*** Data provided ***
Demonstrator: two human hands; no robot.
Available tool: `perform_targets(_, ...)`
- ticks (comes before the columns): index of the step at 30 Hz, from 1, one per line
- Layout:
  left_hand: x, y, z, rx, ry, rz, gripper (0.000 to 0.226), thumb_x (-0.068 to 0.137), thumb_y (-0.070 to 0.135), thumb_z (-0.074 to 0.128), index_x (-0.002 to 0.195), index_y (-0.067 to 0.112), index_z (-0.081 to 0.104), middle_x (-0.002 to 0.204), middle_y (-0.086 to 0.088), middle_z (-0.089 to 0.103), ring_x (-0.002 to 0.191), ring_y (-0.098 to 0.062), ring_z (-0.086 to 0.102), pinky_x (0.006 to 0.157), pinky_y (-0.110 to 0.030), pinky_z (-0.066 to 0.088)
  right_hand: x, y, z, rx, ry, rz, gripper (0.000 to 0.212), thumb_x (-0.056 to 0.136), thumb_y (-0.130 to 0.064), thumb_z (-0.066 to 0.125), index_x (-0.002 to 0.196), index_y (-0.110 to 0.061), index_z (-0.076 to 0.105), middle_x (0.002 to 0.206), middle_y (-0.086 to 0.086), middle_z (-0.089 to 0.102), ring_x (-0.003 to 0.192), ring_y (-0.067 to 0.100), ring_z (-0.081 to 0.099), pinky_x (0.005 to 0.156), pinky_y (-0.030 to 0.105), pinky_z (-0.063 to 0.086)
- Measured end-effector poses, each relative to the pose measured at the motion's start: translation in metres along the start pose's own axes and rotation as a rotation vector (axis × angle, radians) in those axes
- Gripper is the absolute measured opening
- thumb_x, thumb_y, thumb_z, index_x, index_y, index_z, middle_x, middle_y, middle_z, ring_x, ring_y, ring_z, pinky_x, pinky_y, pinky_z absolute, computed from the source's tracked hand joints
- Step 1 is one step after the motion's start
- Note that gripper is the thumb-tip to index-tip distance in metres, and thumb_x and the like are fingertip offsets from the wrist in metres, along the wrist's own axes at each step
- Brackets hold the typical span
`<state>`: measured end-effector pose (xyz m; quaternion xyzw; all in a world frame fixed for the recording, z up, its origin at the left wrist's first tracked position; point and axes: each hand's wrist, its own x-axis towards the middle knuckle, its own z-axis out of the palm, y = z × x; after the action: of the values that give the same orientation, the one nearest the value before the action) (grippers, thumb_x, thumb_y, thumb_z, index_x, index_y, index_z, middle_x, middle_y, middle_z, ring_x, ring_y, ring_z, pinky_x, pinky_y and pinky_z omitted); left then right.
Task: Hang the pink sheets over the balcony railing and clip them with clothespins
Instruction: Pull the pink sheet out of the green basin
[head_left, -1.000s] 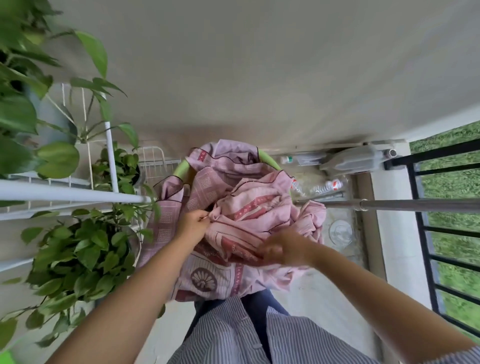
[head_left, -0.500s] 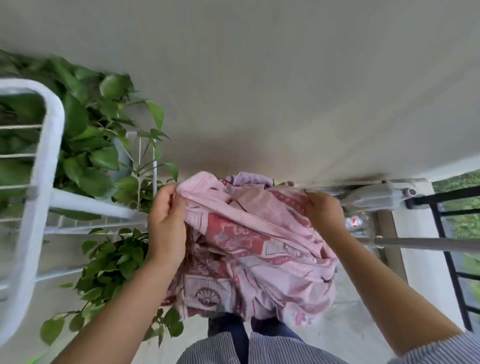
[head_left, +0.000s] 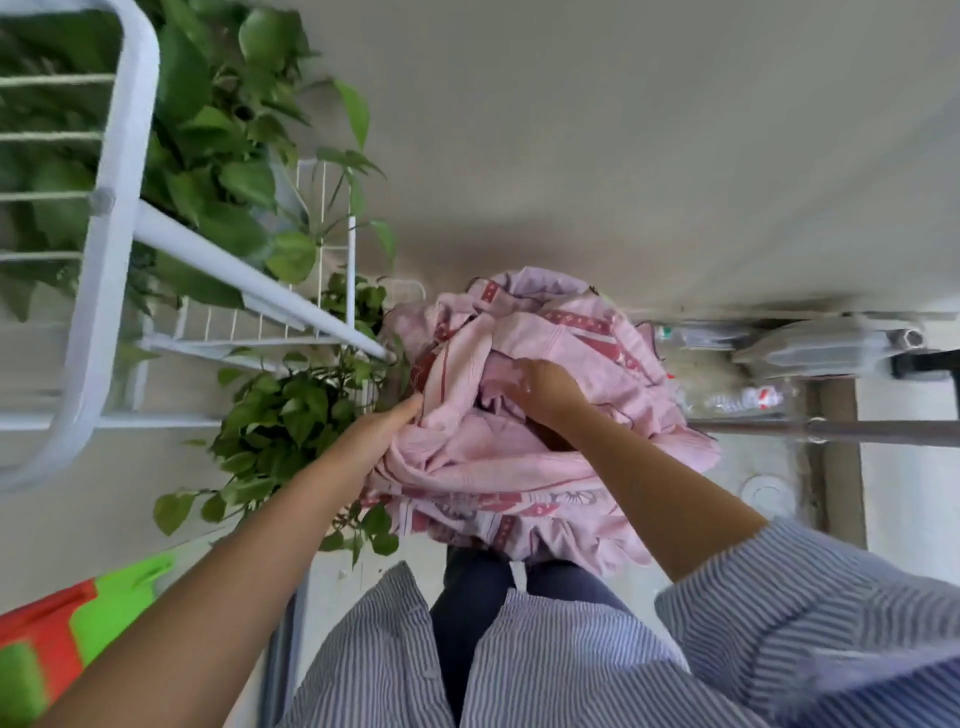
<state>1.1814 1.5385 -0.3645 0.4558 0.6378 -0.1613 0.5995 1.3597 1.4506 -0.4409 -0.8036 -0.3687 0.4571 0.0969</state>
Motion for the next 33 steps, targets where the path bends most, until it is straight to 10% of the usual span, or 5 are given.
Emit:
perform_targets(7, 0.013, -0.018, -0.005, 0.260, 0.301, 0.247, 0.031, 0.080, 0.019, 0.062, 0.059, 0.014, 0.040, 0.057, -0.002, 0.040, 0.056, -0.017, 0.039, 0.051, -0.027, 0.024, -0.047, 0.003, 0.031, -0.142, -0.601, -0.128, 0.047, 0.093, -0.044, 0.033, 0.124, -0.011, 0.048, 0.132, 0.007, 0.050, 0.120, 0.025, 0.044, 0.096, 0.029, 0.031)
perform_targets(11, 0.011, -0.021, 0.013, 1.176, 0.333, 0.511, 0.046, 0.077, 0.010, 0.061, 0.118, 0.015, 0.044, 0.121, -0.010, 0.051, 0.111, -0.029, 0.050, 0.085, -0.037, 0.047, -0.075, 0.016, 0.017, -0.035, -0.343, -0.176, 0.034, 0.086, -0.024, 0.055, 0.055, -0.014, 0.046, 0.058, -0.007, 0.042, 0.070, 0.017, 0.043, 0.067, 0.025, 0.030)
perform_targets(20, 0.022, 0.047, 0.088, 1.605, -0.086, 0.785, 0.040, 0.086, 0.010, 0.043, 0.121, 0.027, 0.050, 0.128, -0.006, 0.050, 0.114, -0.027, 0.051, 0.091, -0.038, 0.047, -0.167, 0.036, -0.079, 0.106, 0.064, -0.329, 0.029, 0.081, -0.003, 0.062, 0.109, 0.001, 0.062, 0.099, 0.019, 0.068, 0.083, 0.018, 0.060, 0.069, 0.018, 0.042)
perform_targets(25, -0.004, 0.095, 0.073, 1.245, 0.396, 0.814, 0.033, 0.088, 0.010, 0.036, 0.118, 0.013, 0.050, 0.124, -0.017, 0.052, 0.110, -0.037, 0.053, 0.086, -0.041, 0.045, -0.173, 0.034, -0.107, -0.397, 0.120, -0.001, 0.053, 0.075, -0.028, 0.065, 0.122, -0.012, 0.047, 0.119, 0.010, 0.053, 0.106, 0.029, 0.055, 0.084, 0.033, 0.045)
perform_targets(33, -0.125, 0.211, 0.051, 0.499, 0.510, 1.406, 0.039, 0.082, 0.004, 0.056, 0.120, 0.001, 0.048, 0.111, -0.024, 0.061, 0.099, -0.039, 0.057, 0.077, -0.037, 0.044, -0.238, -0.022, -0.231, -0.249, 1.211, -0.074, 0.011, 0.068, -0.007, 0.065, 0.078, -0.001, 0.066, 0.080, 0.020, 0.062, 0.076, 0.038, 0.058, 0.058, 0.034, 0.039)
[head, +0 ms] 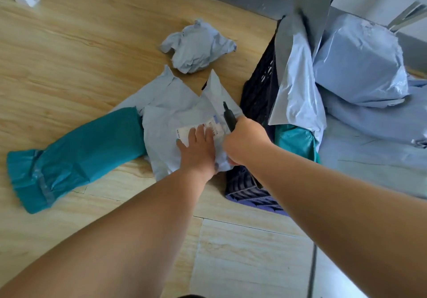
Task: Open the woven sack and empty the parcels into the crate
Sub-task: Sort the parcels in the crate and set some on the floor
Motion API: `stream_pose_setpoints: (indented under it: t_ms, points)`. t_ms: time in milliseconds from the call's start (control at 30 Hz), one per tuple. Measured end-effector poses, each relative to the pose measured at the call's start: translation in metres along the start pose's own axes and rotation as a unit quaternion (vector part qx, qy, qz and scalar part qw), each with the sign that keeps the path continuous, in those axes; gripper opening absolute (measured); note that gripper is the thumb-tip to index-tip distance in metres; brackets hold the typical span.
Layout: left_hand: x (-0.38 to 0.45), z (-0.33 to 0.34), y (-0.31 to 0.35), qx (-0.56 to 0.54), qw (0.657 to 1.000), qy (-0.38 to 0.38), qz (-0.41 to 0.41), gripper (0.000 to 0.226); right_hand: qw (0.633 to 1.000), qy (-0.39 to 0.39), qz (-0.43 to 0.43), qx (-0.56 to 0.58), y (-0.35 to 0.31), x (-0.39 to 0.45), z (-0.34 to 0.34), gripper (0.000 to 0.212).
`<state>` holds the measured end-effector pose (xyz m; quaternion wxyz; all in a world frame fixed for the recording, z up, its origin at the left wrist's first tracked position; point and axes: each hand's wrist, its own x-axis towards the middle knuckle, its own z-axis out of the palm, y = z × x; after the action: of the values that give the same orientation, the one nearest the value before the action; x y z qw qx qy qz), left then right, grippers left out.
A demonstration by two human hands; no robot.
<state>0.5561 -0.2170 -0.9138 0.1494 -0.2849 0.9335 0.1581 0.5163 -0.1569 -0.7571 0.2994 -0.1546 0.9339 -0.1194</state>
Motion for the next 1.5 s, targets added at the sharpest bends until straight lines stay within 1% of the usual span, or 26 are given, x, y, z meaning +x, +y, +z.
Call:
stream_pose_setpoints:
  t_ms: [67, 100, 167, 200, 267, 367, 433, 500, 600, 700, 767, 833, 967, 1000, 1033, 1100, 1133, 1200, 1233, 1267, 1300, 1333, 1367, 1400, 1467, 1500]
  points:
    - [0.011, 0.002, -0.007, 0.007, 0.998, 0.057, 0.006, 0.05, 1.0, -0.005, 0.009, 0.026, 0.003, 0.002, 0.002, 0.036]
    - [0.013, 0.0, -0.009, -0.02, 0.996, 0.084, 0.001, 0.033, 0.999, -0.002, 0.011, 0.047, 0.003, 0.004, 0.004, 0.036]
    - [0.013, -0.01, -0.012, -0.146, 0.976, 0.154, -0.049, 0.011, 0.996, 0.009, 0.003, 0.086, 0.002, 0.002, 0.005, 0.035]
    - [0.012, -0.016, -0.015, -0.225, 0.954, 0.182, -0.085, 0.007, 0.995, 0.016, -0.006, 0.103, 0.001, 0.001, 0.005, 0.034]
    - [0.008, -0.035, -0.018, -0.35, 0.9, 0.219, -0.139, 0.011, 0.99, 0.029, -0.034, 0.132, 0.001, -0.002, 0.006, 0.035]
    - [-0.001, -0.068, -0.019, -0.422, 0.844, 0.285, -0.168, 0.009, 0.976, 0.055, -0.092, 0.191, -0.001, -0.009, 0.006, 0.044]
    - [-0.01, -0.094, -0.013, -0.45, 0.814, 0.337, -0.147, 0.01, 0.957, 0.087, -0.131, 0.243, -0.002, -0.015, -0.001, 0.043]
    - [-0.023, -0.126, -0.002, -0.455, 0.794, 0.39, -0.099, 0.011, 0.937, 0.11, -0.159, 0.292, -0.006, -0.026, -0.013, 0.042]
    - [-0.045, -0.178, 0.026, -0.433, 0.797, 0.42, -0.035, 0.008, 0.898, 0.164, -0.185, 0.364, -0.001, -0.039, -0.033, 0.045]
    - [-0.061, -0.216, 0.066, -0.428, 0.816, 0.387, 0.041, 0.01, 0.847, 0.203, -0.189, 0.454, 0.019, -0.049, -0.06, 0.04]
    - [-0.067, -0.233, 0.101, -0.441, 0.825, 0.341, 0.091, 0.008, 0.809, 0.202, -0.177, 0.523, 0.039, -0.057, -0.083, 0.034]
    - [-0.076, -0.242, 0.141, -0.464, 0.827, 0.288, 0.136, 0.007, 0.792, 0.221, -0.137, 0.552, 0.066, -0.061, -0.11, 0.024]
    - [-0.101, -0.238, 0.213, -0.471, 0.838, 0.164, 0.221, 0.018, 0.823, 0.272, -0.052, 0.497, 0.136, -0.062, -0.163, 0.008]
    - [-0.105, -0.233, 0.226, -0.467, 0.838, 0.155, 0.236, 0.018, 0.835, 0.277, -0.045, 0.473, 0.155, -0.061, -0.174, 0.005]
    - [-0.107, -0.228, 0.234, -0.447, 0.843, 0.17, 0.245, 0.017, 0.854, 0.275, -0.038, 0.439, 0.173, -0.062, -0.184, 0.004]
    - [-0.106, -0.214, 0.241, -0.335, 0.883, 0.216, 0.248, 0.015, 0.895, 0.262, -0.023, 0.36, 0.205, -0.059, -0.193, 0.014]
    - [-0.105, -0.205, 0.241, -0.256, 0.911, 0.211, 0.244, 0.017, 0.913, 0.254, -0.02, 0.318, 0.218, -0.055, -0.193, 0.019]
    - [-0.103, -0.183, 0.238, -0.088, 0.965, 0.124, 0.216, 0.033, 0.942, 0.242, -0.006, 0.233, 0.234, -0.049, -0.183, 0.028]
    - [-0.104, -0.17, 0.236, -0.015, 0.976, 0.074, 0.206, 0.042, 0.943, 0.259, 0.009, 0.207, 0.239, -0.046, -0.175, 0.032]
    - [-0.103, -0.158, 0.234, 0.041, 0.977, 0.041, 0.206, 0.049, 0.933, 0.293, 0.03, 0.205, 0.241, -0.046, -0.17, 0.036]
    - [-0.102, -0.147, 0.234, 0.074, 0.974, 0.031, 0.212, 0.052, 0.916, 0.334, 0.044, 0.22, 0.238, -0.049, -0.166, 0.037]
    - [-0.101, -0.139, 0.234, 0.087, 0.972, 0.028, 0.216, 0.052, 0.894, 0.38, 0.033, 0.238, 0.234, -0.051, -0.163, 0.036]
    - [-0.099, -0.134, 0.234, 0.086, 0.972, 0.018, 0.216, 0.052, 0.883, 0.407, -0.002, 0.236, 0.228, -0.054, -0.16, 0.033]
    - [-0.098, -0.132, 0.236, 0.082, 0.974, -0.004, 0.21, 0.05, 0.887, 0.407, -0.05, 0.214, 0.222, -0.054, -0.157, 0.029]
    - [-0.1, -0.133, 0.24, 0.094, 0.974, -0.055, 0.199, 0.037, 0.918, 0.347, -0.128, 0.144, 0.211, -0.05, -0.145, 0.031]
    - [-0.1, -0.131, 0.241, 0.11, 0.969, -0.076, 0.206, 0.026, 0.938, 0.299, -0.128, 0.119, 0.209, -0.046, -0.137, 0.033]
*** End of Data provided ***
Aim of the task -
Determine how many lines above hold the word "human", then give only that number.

Solved exercise -
2